Given this backdrop, Justice Kennedy—who also wrote the Court’s opinions in Romer v. Evans,[121] United States v. Windsor,[122] and Obergefell v. Hodges[123]began Lawrence by addressing one of the most venerated concepts of democracy: liberty. Liberty “presumes an autonomy of self that includes freedom of thought, belief, expression, and certain intimate conduct.”[124] Therefore, the question in Lawrence was whether the notion of liberty in the Due Process Clause of the Fourteenth Amendment allowed a state to make intimate sexual conduct between people of the same sex a crime. Kennedy replied in the negative; government may not infringe on this critical aspect of liberty.[125]

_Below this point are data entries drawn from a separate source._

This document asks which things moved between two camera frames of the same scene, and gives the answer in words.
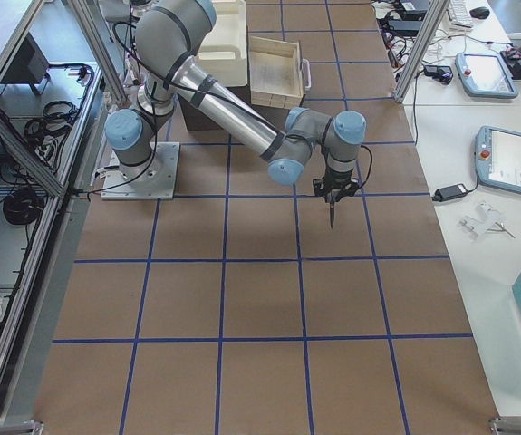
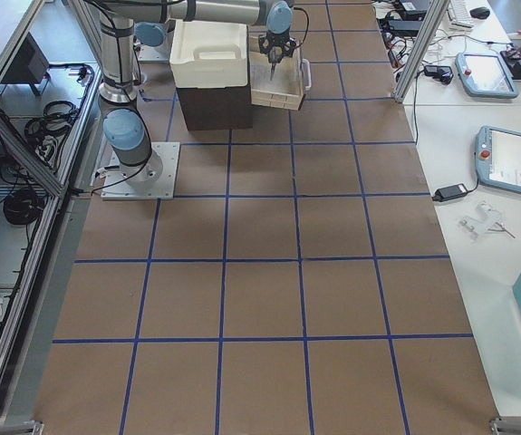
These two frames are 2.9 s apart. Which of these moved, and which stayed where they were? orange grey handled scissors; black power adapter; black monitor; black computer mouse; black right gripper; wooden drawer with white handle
Moved: black right gripper; orange grey handled scissors
Stayed: black computer mouse; wooden drawer with white handle; black monitor; black power adapter
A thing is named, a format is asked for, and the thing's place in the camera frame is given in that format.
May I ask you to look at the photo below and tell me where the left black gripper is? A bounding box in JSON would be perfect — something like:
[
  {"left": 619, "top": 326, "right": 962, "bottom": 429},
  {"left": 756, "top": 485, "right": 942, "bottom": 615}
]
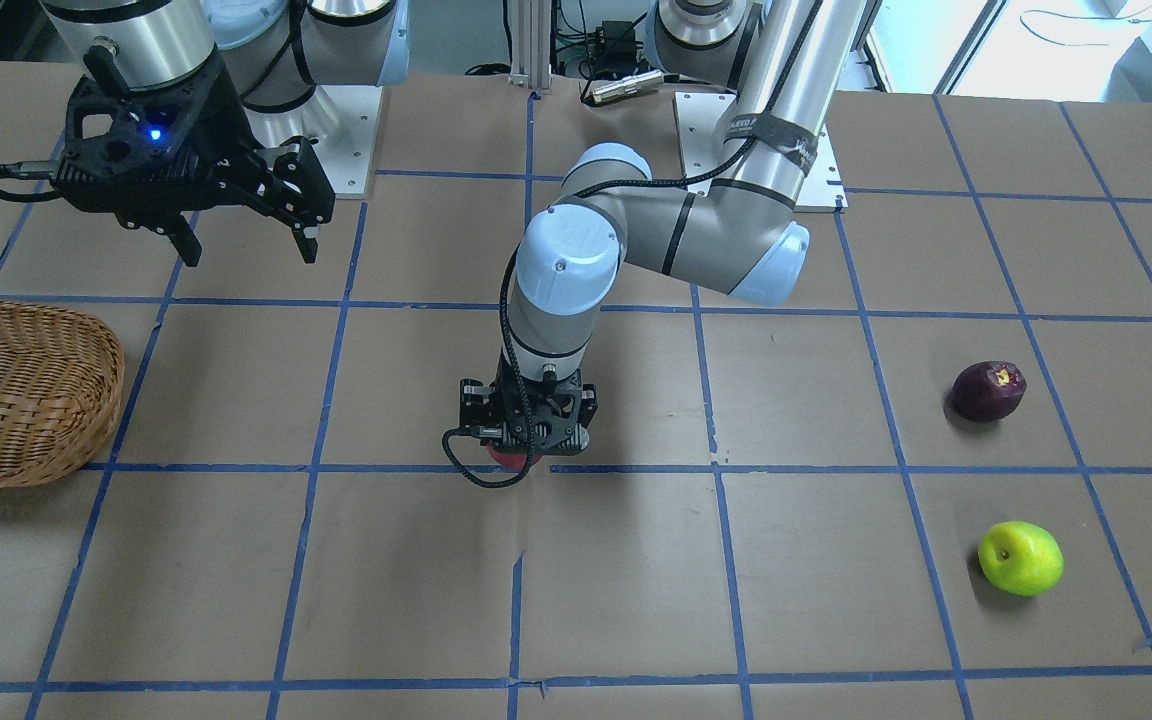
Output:
[{"left": 460, "top": 374, "right": 599, "bottom": 455}]

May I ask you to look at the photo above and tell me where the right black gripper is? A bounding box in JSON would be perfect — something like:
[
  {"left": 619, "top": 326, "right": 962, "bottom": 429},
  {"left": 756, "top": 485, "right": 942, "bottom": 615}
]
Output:
[{"left": 51, "top": 47, "right": 335, "bottom": 266}]

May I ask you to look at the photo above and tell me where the red apple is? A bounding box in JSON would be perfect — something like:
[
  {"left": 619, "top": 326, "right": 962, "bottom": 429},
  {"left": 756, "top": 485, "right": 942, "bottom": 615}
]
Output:
[{"left": 486, "top": 445, "right": 541, "bottom": 473}]

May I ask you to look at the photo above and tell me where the dark purple apple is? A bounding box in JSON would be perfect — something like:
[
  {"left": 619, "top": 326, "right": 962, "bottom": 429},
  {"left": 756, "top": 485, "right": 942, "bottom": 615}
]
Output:
[{"left": 948, "top": 361, "right": 1028, "bottom": 423}]

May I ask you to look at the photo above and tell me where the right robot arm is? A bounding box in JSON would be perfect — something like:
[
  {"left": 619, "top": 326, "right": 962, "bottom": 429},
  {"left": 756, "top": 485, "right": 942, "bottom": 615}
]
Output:
[{"left": 41, "top": 1, "right": 410, "bottom": 266}]

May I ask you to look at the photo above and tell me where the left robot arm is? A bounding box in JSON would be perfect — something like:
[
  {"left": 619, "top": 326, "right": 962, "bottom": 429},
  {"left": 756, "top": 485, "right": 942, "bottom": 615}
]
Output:
[{"left": 447, "top": 1, "right": 867, "bottom": 461}]

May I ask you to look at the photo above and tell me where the wicker basket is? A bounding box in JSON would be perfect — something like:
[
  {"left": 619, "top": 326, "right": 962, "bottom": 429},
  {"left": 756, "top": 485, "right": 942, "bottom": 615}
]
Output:
[{"left": 0, "top": 300, "right": 126, "bottom": 488}]

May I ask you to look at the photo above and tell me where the silver metal connector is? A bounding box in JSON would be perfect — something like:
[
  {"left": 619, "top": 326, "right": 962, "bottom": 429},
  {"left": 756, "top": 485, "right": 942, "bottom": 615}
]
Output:
[{"left": 581, "top": 69, "right": 667, "bottom": 108}]

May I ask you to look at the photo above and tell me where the black power adapter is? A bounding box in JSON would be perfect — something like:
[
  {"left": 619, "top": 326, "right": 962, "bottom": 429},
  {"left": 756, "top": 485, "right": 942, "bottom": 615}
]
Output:
[{"left": 590, "top": 20, "right": 637, "bottom": 65}]

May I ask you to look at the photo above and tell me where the green apple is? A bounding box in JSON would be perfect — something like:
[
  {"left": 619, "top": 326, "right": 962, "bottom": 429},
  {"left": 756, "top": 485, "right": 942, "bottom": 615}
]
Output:
[{"left": 977, "top": 521, "right": 1064, "bottom": 597}]

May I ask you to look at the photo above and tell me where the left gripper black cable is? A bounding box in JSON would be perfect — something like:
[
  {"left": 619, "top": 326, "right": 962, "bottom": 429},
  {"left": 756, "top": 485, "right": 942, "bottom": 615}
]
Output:
[{"left": 441, "top": 0, "right": 827, "bottom": 488}]

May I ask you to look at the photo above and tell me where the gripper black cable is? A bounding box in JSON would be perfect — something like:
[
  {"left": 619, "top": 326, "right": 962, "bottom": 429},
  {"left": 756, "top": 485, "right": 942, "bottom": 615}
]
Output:
[
  {"left": 0, "top": 160, "right": 65, "bottom": 205},
  {"left": 441, "top": 0, "right": 827, "bottom": 488}
]

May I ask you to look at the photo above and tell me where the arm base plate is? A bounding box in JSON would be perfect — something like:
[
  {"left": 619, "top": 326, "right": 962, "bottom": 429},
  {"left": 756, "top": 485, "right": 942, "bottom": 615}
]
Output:
[
  {"left": 244, "top": 85, "right": 385, "bottom": 200},
  {"left": 673, "top": 91, "right": 849, "bottom": 213}
]

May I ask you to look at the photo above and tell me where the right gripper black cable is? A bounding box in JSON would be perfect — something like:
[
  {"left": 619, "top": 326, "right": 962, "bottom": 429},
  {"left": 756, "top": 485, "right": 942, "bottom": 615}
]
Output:
[{"left": 0, "top": 160, "right": 65, "bottom": 205}]

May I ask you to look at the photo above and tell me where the aluminium frame post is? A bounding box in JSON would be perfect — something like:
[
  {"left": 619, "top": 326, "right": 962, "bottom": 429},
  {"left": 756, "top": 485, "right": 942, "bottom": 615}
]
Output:
[{"left": 506, "top": 0, "right": 554, "bottom": 96}]

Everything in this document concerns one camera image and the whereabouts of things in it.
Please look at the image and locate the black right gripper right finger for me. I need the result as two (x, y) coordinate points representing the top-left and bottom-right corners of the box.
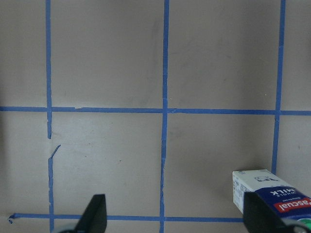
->
(243, 192), (294, 233)

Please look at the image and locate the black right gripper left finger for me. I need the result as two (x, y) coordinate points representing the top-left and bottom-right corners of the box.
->
(72, 194), (107, 233)

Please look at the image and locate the blue white milk carton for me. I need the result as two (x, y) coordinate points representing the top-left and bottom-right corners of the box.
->
(232, 169), (311, 228)

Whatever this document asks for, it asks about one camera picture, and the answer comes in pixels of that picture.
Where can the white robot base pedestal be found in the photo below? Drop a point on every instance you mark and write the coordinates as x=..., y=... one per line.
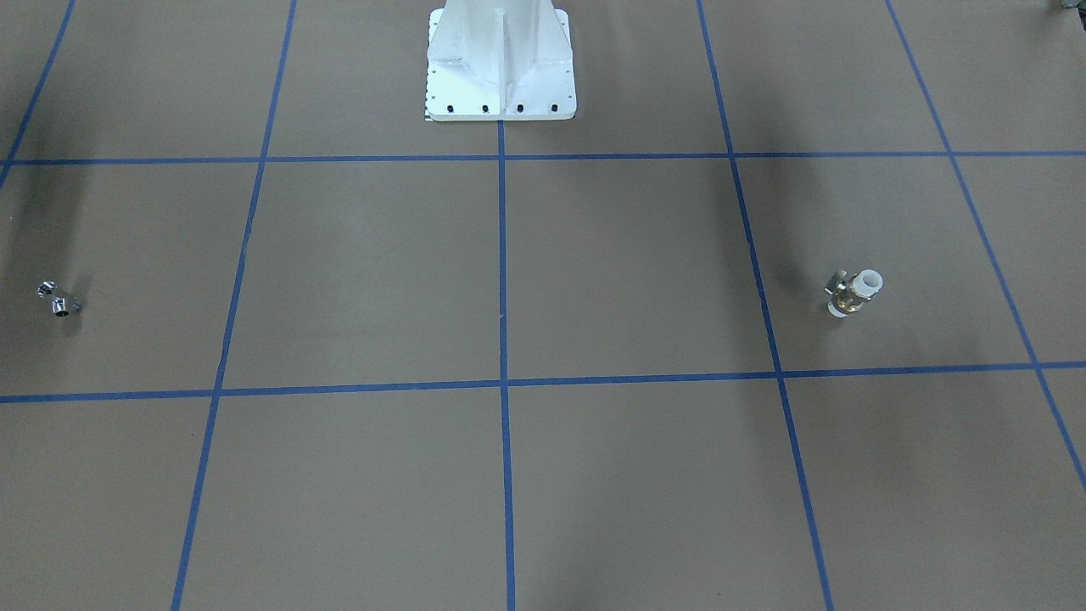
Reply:
x=500, y=61

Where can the chrome metal pipe fitting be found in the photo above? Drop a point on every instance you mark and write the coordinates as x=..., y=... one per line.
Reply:
x=62, y=304

Griswold[126] was the most relevant constitutional point of departure for Lawrence, according to Kennedy, although there were obvious differences in the two rulings.[127] Griswold addressed the fundamental right of intimate relations between a husband and wife, and Justice Douglas’s constitutional reasoning in Griswold recognized the right to marital sexual privacy as a peripheral First Amendment right—that is, “the First Amendment has a penumbra where privacy is protected from government intrusion, much as it is under the right to association cases.”[128] But Lawrence and Garner were not married, so where could Kennedy’s constitutional reasoning in Lawrence go from there? His response featured two prominent precedents: Eisenstadt v. Baird,[129] which recognized the right of unmarried persons to possess and distribute contraceptives on the same basis as married persons, and Roe,[130] which proclaimed that states could not prohibit all abortions except those undertaken to save a mother’s life, as such laws infringed on a woman’s right to privacy. Kennedy next turned to Bowers v. Hardwick,[131] which held that there is no fundamental right for gay people to engage in consensual sodomy. Kennedy insisted that, in Bowers, the 5–4 majority failed “to appreciate the extent of the liberty at stake. To say that the issue in Bowers was simply the right to engage in certain sexual conduct demeans the claim”[132] in that case. Indeed, the claims in both Bowers and Lawrence went far beyond the right to engage in sexual acts; they had “more far-reaching consequences, touching upon the most private human conduct, sexual behavior, and in the most private of places, the home,”[133] and thus should not be criminalized. Kennedy concluded by arguing that other recent privacy rulings had left the Bowers precedent in doubt, including Planned Parenthood of Southeastern Pennsylvania v. Casey[134] and Romer. In the process, he reversed Bowers.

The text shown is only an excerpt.